Schickhofer war zu diesem Zeitpunkt in Russland bei der Lehrlings-WM und erfuhr „offiziell“ dort davon. Und sofort ließ er verlautbaren, dass er gegen die Vorverlegung ist und am Mai-Termin im Jahr 2020 festhalte. Ganz anders Hermann Schützenhöfer, der bis zu dem Plausch mit dem Voves ebenfalls gebetsmühlenartig betont hatte, man werde im Mai 2020 wählen. Plötzlich informierte er die staunende Öffentlichkeit, dass er mit dem FPÖ-Antrag sympathisiere und sollten die Grünen auch für eine vorgezogene Wahl sein, diesen Antrag mit seiner ÖVP unterstützen wolle. Alles natürlich zum Wohle und im Interesse des Landes und damit auch im Sinne seines Amtseids.

Es gab daraufhin Verwirrung in der Öffentlichkeit, weil ja der Hermann Schützenhöfer nie müde wurde, die vorbildhafte Zusammenarbeit mit der Schickhofer-SPÖ zu loben und die Koalition als Vorzeigemodell für Österreich bejubelt wurde. Die Vorverlegung der Wahl sei auch deswegen sinnvoll, weil damit ein kurzer, billiger Wahlkampf möglich werde und man dann im Dezember noch dieses Jahres gleich mit Vollgas wieder weiterarbeiten könnte.

Michael Schickhofer blieb aber bei seiner Ablehnung. Und damit war nach neun Jahren der „Bruch“ in der ÖVP-SPÖ-Koalition perfekt. Hermann Schützenhöfer wurde aus SPÖ-Sicht die Handschlagqualität abgesprochen. Bei den Steirern hat die Vorverlegung der Wahl wenig Begeisterung ausgelöst. Und wie von Voves und Schützenhöfer vorausgesehen: Der Landeshauptmann verliert bei den Steirern an Zustimmung und Schickhofer gewinnt auf der anderen Seite an Sympathien. Was dieser aber leicht verkraften kann, weil er trotzdem als Erster bei der Landtagswahl durchs Ziel gehen wird. Michael Schickhofer aber wird ganz sicher als Zweiter über die Ziellinie kommen und die FPÖ damit klar auf Platz 3 verweisen.

Bis zum „Bruch“ der Koalition trug die Schickhofer-SPÖ das Projekt Leitspital Liezen/Stainach mit. Trotzdem sich die Bevölkerung in einer Volksbefragung im April dieses Jahres zu zwei Drittel dagegen ausgesprochen hat. Schweren Herzens, wie Schickhofer betont. Nun rückt er mit seiner SPÖ vom Leitspital-Projekt in Stainach ab und plädiert für eine bessere Lösung. Soll heißen, dass die drei Spitäler Rottenmann, Schladming und Bad Aussee erhalten bleiben und Rottenmann zum neuen Leitspital wird.

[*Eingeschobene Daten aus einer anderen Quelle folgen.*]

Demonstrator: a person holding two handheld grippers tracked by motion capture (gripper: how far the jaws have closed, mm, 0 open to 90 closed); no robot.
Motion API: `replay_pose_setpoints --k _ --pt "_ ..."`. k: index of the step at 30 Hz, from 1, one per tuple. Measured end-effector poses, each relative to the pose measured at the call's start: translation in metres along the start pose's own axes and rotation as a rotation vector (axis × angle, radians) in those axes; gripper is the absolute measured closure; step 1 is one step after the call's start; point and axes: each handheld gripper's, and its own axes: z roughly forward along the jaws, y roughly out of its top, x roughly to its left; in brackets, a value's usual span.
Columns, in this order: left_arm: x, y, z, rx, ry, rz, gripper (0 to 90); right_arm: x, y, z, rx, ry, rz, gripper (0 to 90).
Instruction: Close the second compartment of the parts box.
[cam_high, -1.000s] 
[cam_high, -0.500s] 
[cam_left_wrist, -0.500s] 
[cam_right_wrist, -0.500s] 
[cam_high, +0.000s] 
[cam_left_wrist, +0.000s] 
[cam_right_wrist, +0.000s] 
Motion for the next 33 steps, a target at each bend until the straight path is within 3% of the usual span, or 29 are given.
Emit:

Weil die FPÖ, die Grünen und die KPÖ von Anbeginn gegen die Idee des Neubaus eines Leitspitals in Stainach waren, bleibt die ÖVP mit Gesundheitslandesrat Christopher Drexler also übrig. Alle Leitspital-Gegner werden bei der Landtagswahl in Liezen Stimmen gewinnen. Nur das Duo Schützenhöfer/Drexler wird am Wahlabend keine Freude mit dem Ergebnis haben. Schützenhöfer hat ja schon dezidiert erklärt, dass er dennoch nur mit jener Fraktion eine Koalition eingehen wird, die das Projekt Leitspital Liezen mitträgt. Also scheidet die FPÖ als möglicher Koalitionspartner von vornherein aus, die sich ja strikt – ohne wenn und aber – gegen das neue Leitspital in Stainach positioniert hat. Da auch die SPÖ davon abgerückt ist, kann sie auch keine Koalition mit der ÖVP machen – oder doch?

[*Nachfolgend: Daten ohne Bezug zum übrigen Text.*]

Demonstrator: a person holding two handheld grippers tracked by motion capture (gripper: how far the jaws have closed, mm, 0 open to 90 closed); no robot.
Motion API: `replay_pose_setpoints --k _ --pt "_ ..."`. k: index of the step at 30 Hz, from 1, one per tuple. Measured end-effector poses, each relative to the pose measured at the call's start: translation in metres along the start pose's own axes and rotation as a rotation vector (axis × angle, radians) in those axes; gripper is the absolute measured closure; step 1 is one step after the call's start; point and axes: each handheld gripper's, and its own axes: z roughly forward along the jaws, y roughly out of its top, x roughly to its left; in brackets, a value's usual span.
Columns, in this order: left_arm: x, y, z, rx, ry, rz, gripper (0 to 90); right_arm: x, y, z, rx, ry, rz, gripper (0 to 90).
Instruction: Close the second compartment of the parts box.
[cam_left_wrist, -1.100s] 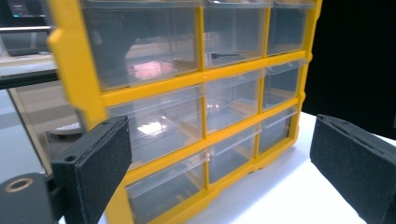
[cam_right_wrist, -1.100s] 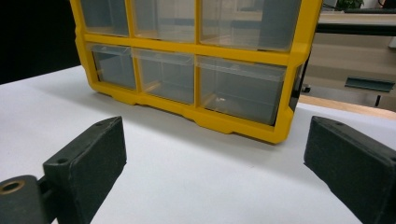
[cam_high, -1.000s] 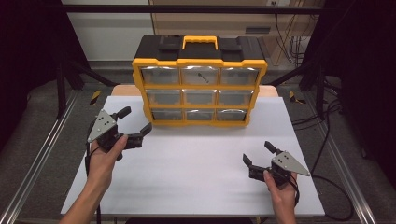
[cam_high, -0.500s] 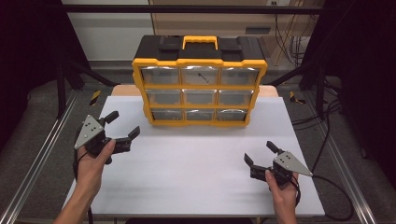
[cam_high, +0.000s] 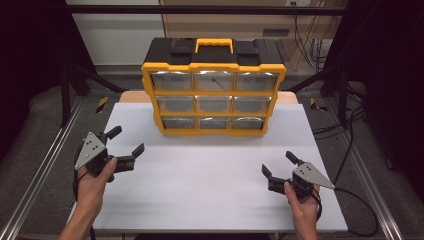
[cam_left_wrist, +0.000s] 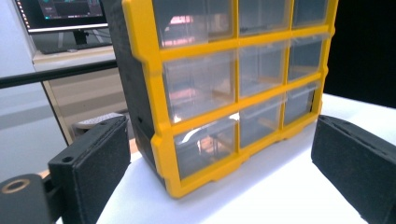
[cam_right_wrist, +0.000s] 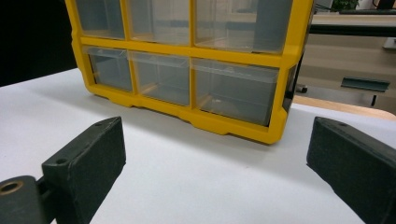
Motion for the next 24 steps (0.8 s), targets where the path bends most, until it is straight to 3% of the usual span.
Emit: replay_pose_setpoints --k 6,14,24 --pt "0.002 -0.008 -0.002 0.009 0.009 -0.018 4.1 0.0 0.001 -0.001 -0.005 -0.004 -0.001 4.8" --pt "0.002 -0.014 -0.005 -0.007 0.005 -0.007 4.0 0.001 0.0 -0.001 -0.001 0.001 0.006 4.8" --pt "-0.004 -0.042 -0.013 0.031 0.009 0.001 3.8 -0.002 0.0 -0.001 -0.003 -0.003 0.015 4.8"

Denn der Franz Voves und der Hermann Schützenhöfer haben in ihrem Plan noch ein Hintertürl vorgesehen: Die SPÖ hat ja jahrzehntelang in der Steiermark das Gesundheitsressort geführt. Erst in den letzten neun Jahren hat sie das der ÖVP überlassen. In einer neuen Regierung fordert die SPÖ nun das Gesundheitsressort wieder für sich. Damit hätte Christopher Drexler – so er nicht überhaupt nach Wien als Minister in die Bundesregierung abwandert – keine Verantwortung mehr für die begonnene Spitalsreform. Und die ÖVP mit Hermann Schützenhöfer wäre dann beim Thema Leitspital im Landtag in der Minderheit. Sie könnte aber sagen: „Ja, wir wollen dieses Leitspital in Stainach noch immer, aber wenn die Mehrheit dagegen ist – was sollen wir dann tun?“

Damit hätten am Ende alle irgendwie ihr Gesicht gewahrt. Und der Hermann Schützenhöfer und der Michael Schickhofer könnten sich wieder als Koalitionspartner in die Augen schauen. Mit der Chance für den 40-jährigen Schickhofer, dass ihm Hermann Schützenhöfer nach einigen Jahren den Sessel des Landeshauptmannes kampflos überlässt. Auf dieselbe Art, wie es Franz Voves getan hat. Und dann könnten die beiden wieder bei mehreren Glaserl Wein darauf anstoßen und sich ins Fäustchen lachen. So geht Politik.